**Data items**
+--

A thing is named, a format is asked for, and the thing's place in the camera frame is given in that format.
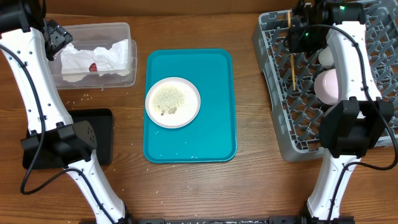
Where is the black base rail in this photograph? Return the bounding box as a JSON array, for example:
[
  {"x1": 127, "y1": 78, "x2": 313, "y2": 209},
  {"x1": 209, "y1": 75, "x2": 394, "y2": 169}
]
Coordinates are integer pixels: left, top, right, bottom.
[{"x1": 126, "y1": 215, "x2": 355, "y2": 224}]

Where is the grey dishwasher rack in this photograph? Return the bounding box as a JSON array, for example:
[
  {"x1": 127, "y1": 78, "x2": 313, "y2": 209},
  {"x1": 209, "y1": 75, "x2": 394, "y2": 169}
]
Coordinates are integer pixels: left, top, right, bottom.
[{"x1": 252, "y1": 1, "x2": 397, "y2": 162}]

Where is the wooden chopstick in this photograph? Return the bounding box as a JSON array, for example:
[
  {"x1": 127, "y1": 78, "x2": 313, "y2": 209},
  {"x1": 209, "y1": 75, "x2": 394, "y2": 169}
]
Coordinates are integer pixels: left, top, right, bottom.
[{"x1": 287, "y1": 9, "x2": 296, "y2": 91}]

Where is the white napkin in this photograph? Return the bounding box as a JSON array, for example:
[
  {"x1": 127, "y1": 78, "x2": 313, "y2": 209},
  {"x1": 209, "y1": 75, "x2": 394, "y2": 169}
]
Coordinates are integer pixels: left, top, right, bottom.
[{"x1": 60, "y1": 39, "x2": 129, "y2": 82}]

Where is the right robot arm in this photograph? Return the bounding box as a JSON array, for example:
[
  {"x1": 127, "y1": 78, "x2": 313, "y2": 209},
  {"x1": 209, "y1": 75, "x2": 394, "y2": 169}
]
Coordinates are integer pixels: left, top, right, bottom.
[{"x1": 287, "y1": 1, "x2": 397, "y2": 223}]

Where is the white cup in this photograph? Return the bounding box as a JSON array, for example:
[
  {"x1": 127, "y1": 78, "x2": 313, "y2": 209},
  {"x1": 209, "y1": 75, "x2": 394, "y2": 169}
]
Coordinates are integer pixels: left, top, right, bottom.
[{"x1": 318, "y1": 47, "x2": 334, "y2": 70}]

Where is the red snack wrapper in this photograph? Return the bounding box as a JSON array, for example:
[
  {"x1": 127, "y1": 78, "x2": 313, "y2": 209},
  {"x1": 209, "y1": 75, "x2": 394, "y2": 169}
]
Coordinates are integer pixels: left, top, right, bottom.
[{"x1": 89, "y1": 63, "x2": 97, "y2": 72}]

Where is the large white plate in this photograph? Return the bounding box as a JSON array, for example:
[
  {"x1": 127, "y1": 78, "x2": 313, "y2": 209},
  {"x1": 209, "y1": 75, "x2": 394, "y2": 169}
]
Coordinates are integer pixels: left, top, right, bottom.
[{"x1": 145, "y1": 77, "x2": 201, "y2": 129}]

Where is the black plastic tray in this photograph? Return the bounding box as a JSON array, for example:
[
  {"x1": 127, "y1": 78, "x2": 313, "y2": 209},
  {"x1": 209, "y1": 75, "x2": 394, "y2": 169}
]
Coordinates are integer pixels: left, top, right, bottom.
[{"x1": 21, "y1": 108, "x2": 114, "y2": 169}]

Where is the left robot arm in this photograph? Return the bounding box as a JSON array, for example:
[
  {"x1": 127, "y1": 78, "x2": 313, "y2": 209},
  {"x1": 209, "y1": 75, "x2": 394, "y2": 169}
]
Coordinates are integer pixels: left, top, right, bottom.
[{"x1": 1, "y1": 1, "x2": 135, "y2": 223}]

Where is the teal serving tray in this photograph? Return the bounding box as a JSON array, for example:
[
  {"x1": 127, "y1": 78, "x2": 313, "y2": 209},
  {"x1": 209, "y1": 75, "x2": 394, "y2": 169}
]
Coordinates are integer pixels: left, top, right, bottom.
[{"x1": 143, "y1": 49, "x2": 237, "y2": 163}]

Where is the clear plastic waste bin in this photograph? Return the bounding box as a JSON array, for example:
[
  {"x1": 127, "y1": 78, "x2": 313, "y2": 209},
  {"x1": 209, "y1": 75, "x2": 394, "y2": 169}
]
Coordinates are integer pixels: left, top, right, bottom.
[{"x1": 49, "y1": 22, "x2": 137, "y2": 90}]

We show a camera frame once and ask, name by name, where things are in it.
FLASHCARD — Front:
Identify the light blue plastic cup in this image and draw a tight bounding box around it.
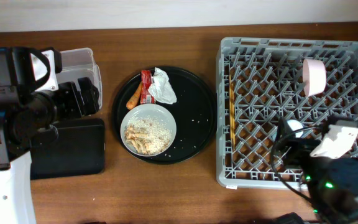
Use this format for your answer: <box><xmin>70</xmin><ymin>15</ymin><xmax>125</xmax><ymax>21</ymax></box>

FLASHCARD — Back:
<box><xmin>287</xmin><ymin>119</ymin><xmax>304</xmax><ymax>138</ymax></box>

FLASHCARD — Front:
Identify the pink bowl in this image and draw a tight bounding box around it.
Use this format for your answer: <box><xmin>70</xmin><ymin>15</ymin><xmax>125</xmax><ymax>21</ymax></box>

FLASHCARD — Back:
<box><xmin>302</xmin><ymin>59</ymin><xmax>327</xmax><ymax>97</ymax></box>

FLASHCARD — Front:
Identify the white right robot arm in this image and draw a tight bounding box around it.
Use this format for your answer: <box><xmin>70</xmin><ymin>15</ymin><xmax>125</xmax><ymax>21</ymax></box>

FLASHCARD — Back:
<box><xmin>270</xmin><ymin>116</ymin><xmax>358</xmax><ymax>223</ymax></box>

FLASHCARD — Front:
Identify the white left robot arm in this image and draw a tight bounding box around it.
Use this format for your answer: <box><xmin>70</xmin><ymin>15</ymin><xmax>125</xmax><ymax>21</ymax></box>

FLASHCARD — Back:
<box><xmin>0</xmin><ymin>77</ymin><xmax>102</xmax><ymax>223</ymax></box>

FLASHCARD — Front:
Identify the grey dishwasher rack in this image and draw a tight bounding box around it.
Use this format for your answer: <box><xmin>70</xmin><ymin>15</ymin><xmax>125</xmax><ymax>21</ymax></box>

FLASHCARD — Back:
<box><xmin>216</xmin><ymin>37</ymin><xmax>358</xmax><ymax>189</ymax></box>

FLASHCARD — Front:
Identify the clear plastic bin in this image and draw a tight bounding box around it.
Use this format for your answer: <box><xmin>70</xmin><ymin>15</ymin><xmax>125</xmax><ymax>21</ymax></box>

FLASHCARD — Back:
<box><xmin>56</xmin><ymin>48</ymin><xmax>103</xmax><ymax>109</ymax></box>

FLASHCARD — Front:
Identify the black rectangular bin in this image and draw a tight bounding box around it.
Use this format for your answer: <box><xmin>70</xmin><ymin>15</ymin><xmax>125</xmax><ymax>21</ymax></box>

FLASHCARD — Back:
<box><xmin>30</xmin><ymin>118</ymin><xmax>105</xmax><ymax>180</ymax></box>

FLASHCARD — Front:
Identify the orange carrot piece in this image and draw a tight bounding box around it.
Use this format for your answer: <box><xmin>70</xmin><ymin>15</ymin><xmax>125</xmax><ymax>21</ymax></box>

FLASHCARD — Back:
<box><xmin>126</xmin><ymin>82</ymin><xmax>142</xmax><ymax>110</ymax></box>

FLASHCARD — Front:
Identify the red snack wrapper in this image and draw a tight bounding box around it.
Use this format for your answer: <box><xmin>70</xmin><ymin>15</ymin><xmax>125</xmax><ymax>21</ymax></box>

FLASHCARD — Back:
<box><xmin>140</xmin><ymin>70</ymin><xmax>155</xmax><ymax>104</ymax></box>

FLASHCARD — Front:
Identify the grey plate with food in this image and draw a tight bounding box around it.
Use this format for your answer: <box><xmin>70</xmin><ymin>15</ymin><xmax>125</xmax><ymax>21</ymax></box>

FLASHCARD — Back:
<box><xmin>119</xmin><ymin>104</ymin><xmax>177</xmax><ymax>157</ymax></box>

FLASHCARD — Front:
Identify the crumpled white napkin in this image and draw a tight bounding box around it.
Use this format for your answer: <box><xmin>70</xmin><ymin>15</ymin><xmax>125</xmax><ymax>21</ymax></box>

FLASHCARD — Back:
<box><xmin>148</xmin><ymin>67</ymin><xmax>177</xmax><ymax>105</ymax></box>

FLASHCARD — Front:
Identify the round black tray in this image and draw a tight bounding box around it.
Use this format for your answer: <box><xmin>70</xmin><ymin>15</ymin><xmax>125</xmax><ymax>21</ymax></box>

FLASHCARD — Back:
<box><xmin>111</xmin><ymin>65</ymin><xmax>217</xmax><ymax>166</ymax></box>

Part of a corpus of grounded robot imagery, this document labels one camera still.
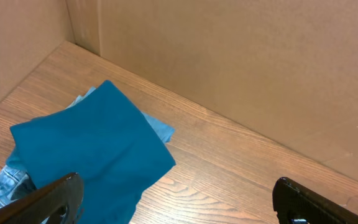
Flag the blue polo shirt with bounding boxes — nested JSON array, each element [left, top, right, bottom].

+--

**Exercise description**
For the data above, state only how many lines include the word "grey".

**Answer to this exercise**
3